Attualità - Censura: arrestato e privato del passaporto il regista iraniano Mohammad Rasoulof
Attualità - Censura: arrestato e privato del passaporto il regista iraniano Mohammad Rasoulof

Recente vincitore della sezione “Un certain regard” al Festival del Cinema di Cannes, il regista iraniano Mohammad Rasoulof deve affrontare il problema della censura nel suo Paese, che lo accusa di “propaganda contro il regime” e di comportamenti volti a “mettere in pericolo la sicurezza nazionale.

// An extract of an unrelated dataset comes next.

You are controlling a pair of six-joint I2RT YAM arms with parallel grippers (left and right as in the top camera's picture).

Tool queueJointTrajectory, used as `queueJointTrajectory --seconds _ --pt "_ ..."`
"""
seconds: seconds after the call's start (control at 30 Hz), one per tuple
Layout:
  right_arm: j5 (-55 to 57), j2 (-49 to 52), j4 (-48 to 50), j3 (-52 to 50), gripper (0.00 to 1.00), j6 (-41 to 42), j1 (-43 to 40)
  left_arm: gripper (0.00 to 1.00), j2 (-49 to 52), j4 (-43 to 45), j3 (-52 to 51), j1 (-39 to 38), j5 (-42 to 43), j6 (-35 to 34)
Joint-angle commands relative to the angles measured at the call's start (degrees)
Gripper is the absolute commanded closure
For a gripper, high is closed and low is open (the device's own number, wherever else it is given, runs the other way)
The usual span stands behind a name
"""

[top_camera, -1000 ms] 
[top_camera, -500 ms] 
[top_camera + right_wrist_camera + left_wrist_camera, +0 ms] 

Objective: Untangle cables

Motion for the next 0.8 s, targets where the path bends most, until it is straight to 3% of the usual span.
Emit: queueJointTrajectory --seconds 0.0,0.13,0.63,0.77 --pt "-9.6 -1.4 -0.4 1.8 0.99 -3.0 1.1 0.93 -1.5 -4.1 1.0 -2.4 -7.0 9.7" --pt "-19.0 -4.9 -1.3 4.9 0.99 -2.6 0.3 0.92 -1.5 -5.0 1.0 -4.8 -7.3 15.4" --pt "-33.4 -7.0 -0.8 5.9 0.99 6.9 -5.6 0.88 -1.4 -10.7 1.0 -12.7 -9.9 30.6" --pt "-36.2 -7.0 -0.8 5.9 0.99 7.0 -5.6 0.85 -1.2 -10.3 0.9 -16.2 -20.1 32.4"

Il film, una sorta di thriller kafkiano che si intitola “A man of integrity”, denuncia la corruzione burocratica in Iran, narrando le vicende di un uomo, Reza, un allevatore ittico che si rifiuta di pagare una tangente per un prestito che salverebbe la sua attività.

La vicenda raccontata nel film ricorda quella di Michele Kohlhaas un racconto dello scrittore tedesco Heinrich Von Kleist, pubblicato in una prima versione parziale nel 1808 all'interno della rivista Phöbus, ed in versione definitiva nel 1810 nel primo volume degli Erzählungen (Racconti). Ispirato ad un episodio storico avvenuto nel sedicesimo secolo, narra la risoluta lotta per ottenere giustizia di un commerciante di cavalli vittima di un sopruso da parte di un signorotto locale. Mutatis mutandis, la vicenda si ripropone oggi in terra di Iran.

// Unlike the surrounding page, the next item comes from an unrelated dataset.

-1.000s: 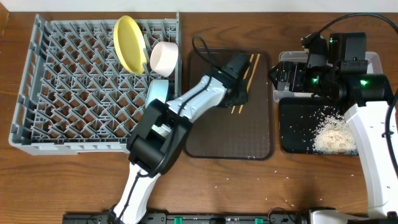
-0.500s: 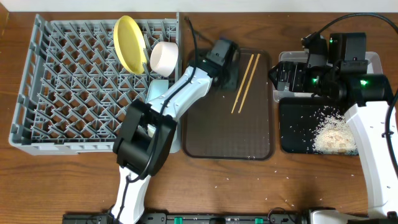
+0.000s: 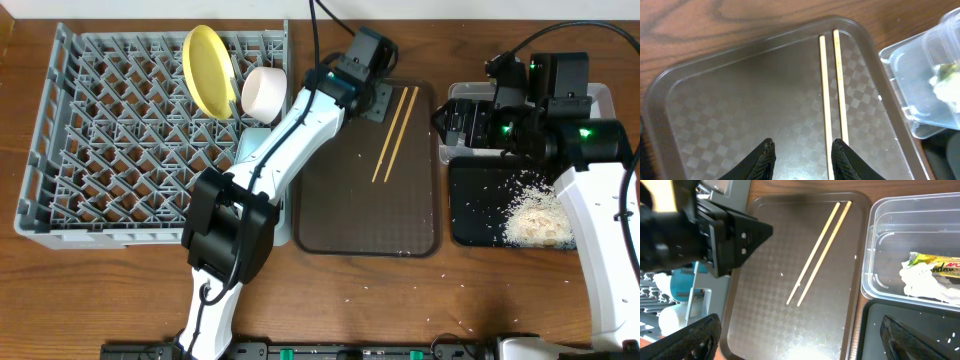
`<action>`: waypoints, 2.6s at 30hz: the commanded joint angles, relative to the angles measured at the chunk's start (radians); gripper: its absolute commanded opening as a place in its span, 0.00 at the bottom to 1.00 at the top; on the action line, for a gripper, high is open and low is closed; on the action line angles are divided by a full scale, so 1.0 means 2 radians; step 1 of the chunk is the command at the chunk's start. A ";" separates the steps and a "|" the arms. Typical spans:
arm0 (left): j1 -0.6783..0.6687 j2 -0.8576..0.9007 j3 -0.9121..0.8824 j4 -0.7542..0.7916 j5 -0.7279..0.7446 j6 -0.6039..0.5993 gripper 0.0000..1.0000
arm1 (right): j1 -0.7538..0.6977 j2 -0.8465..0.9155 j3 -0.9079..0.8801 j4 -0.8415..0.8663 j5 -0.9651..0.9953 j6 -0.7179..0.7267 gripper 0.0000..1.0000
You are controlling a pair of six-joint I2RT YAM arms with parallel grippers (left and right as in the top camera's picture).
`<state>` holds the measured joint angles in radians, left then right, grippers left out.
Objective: Sort waste into correct bins and load items into the dishwasher
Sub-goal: 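Close the left gripper on one chopstick and lift it, then carry the chopstick with the left gripper toward the dish rack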
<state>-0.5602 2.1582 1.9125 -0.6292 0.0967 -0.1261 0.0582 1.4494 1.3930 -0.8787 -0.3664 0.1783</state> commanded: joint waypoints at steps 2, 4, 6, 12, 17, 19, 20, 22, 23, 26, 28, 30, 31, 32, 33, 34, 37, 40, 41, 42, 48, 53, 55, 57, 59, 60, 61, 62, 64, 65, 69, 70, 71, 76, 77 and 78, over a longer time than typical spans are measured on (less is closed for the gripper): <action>-0.007 0.016 0.023 -0.029 -0.009 0.013 0.39 | 0.003 0.002 0.003 -0.001 -0.003 -0.002 0.99; -0.015 0.023 0.023 -0.037 -0.009 0.022 0.39 | 0.003 0.002 0.003 -0.001 -0.003 -0.002 0.99; -0.025 0.031 0.023 -0.040 -0.010 0.029 0.39 | 0.003 0.002 0.003 -0.001 -0.003 -0.002 0.99; -0.052 0.066 0.023 -0.031 -0.023 0.035 0.39 | 0.003 0.002 0.003 -0.001 -0.003 -0.002 0.99; -0.051 0.095 0.023 -0.018 -0.029 0.035 0.39 | 0.003 0.002 0.003 -0.001 -0.003 -0.002 0.99; -0.050 0.101 0.023 -0.017 -0.032 0.035 0.39 | 0.003 0.002 0.003 -0.001 -0.003 -0.002 0.99; -0.049 0.103 0.023 -0.016 -0.032 0.035 0.39 | 0.003 0.002 0.003 -0.001 -0.003 -0.002 0.99; -0.047 0.110 0.023 -0.011 -0.032 0.035 0.40 | 0.003 0.002 0.003 -0.001 -0.003 -0.002 0.99; -0.047 0.112 0.023 -0.008 -0.032 0.035 0.39 | 0.003 0.002 0.003 -0.001 -0.003 -0.002 0.99; -0.049 0.118 0.023 -0.002 -0.032 0.035 0.39 | 0.003 0.002 0.003 -0.001 -0.003 -0.002 0.99; -0.049 0.119 0.020 0.005 -0.032 0.035 0.40 | 0.003 0.002 0.003 -0.001 -0.003 -0.002 0.99; -0.049 0.119 0.019 0.006 -0.032 0.035 0.40 | 0.003 0.002 0.003 -0.001 -0.003 -0.002 0.99; -0.049 0.119 0.019 0.006 -0.032 0.035 0.40 | 0.003 0.002 0.003 -0.001 -0.003 -0.002 0.99; -0.050 0.119 0.019 0.006 -0.032 0.035 0.40 | 0.003 0.002 0.003 -0.001 -0.003 -0.002 0.99; -0.050 0.119 0.018 0.006 -0.032 0.035 0.41 | 0.003 0.002 0.003 -0.001 -0.003 -0.002 0.99; -0.050 0.119 0.018 0.005 -0.032 0.035 0.42 | 0.003 0.002 0.003 -0.001 -0.003 -0.002 0.99; -0.050 0.119 0.014 0.007 -0.032 0.035 0.44 | 0.003 0.002 0.003 -0.001 -0.003 -0.002 0.99; -0.050 0.119 0.010 0.008 -0.032 0.035 0.44 | 0.003 0.002 0.003 -0.001 -0.003 -0.002 0.99; -0.050 0.119 0.010 0.008 -0.032 0.035 0.44 | 0.003 0.002 0.003 -0.001 -0.003 -0.002 0.99; -0.050 0.119 0.010 0.008 -0.032 0.035 0.44 | 0.003 0.002 0.003 -0.001 -0.003 -0.002 0.99; -0.051 0.121 0.010 0.009 -0.032 0.035 0.43 | 0.003 0.002 0.003 -0.001 -0.003 -0.002 0.99; -0.054 0.124 0.010 0.009 -0.032 0.035 0.43 | 0.003 0.002 0.003 -0.001 -0.003 -0.002 0.99; -0.055 0.129 0.010 0.009 -0.032 0.035 0.43 | 0.003 0.002 0.003 -0.001 -0.003 -0.002 0.99; -0.057 0.134 0.010 0.009 -0.032 0.035 0.43 | 0.003 0.002 0.003 -0.001 -0.003 -0.002 0.99; -0.058 0.137 0.010 0.009 -0.032 0.035 0.43 | 0.003 0.002 0.003 -0.001 -0.003 -0.002 0.99; -0.058 0.137 0.010 0.009 -0.032 0.035 0.43 | 0.003 0.002 0.003 -0.001 -0.003 -0.002 0.99; -0.058 0.137 0.010 0.009 -0.032 0.035 0.43 | 0.003 0.002 0.003 -0.001 -0.003 -0.002 0.99; -0.058 0.137 0.010 0.009 -0.032 0.035 0.43 | 0.003 0.002 0.003 -0.001 -0.003 -0.002 0.99; -0.058 0.137 0.010 0.008 -0.032 0.035 0.39 | 0.003 0.002 0.003 -0.001 -0.003 -0.002 0.99; -0.058 0.137 0.010 0.008 -0.032 0.035 0.36 | 0.003 0.002 0.003 -0.001 -0.003 -0.002 0.99; -0.058 0.137 0.010 0.001 -0.032 0.035 0.12 | 0.003 0.002 0.003 -0.001 -0.003 -0.002 0.99; -0.058 0.137 0.010 -0.001 -0.032 0.035 0.09 | 0.003 0.002 0.003 -0.001 -0.003 -0.002 0.99; -0.058 0.137 0.010 -0.003 -0.032 0.035 0.08 | 0.003 0.002 0.003 -0.001 -0.003 -0.002 0.99; -0.056 0.130 0.010 -0.015 -0.059 0.031 0.08 | 0.003 0.002 0.003 -0.001 -0.003 -0.002 0.99; -0.054 0.126 0.010 -0.021 -0.058 0.030 0.08 | 0.003 0.002 0.003 -0.001 -0.003 -0.002 0.99; -0.052 0.121 0.012 -0.027 -0.058 0.023 0.08 | 0.003 0.002 0.003 -0.001 -0.003 -0.002 0.99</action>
<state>-0.6762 2.4046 1.9404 -0.6464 0.0166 -0.0608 0.0582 1.4494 1.3930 -0.8787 -0.3664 0.1783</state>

Il registra, cineasta di talento e prolifico, era incappato nel cappio della censura con due suoi film precedenti, ovvero Manuscripts Do not Burn (2013) e Iron Island (2005), che erano stati banditi in Iran.

Rasoulof è attualmente agli arresti domiciliari a Teheran, in attesa di processo: il suo passaporto gli era stato confiscato già a settembre, dopo che era tornato dagli USA, dove aveva partecipato al Telluride Film Festival. Il regista era già stato imprigionato una volta, nel 2010, assieme al suo amico e collega Jafar Panahi, condannati entrambi a sei anni di carcere, poi ridotti a dodici mesi e infine assolti. A Panahi, tuttavia, fu impedito di realizzare film per venti anni. Ma stavolta la cosa appare ancora più seria.

L’aspetto paradossale, denunciato dal regista, è che il film aveva già avuto il visto preventivo per le riprese. Pertanto, non si tratta di un film clandestino, girato di nascosto in Iran, ma di un film ufficiale e autorizzato. La disciplina di controllo, peraltro, richiede un doppio visto: quello prima di girare e quello da richiedere successivamente, per ottenere l’autorizzazione all’uscita nelle sale cinematografiche. Questo secondo visto non è ai arrivato.

Probabilmente il regime non ha gradito la denuncia del regista, che ora rischia sei anni di carcere per i due reati che gli vengono contestati: attentato alla sicurezza nazionale e propaganda contro il regime. A un giornalista del Figaro, che l’ha intervistato, ha dichiarato di essere in attesa di comparire in Tribunale, denunciando una situazione processuale vaga e confusa. Le indagini, infatti, sono ancora in corso e non si conosce la durata delle stesse.

Per un quadro sulla libertà di espressione sulla stampa e sul web, si visiti il sito Freedomhouse.

Auspicando una rapida e favorevole risoluzione di questa odissea giudiziaria, sarà cura della redazione di Filodiritto seguire le vicende del regista iraniano, e di darvene conto con futuri aggiornamenti.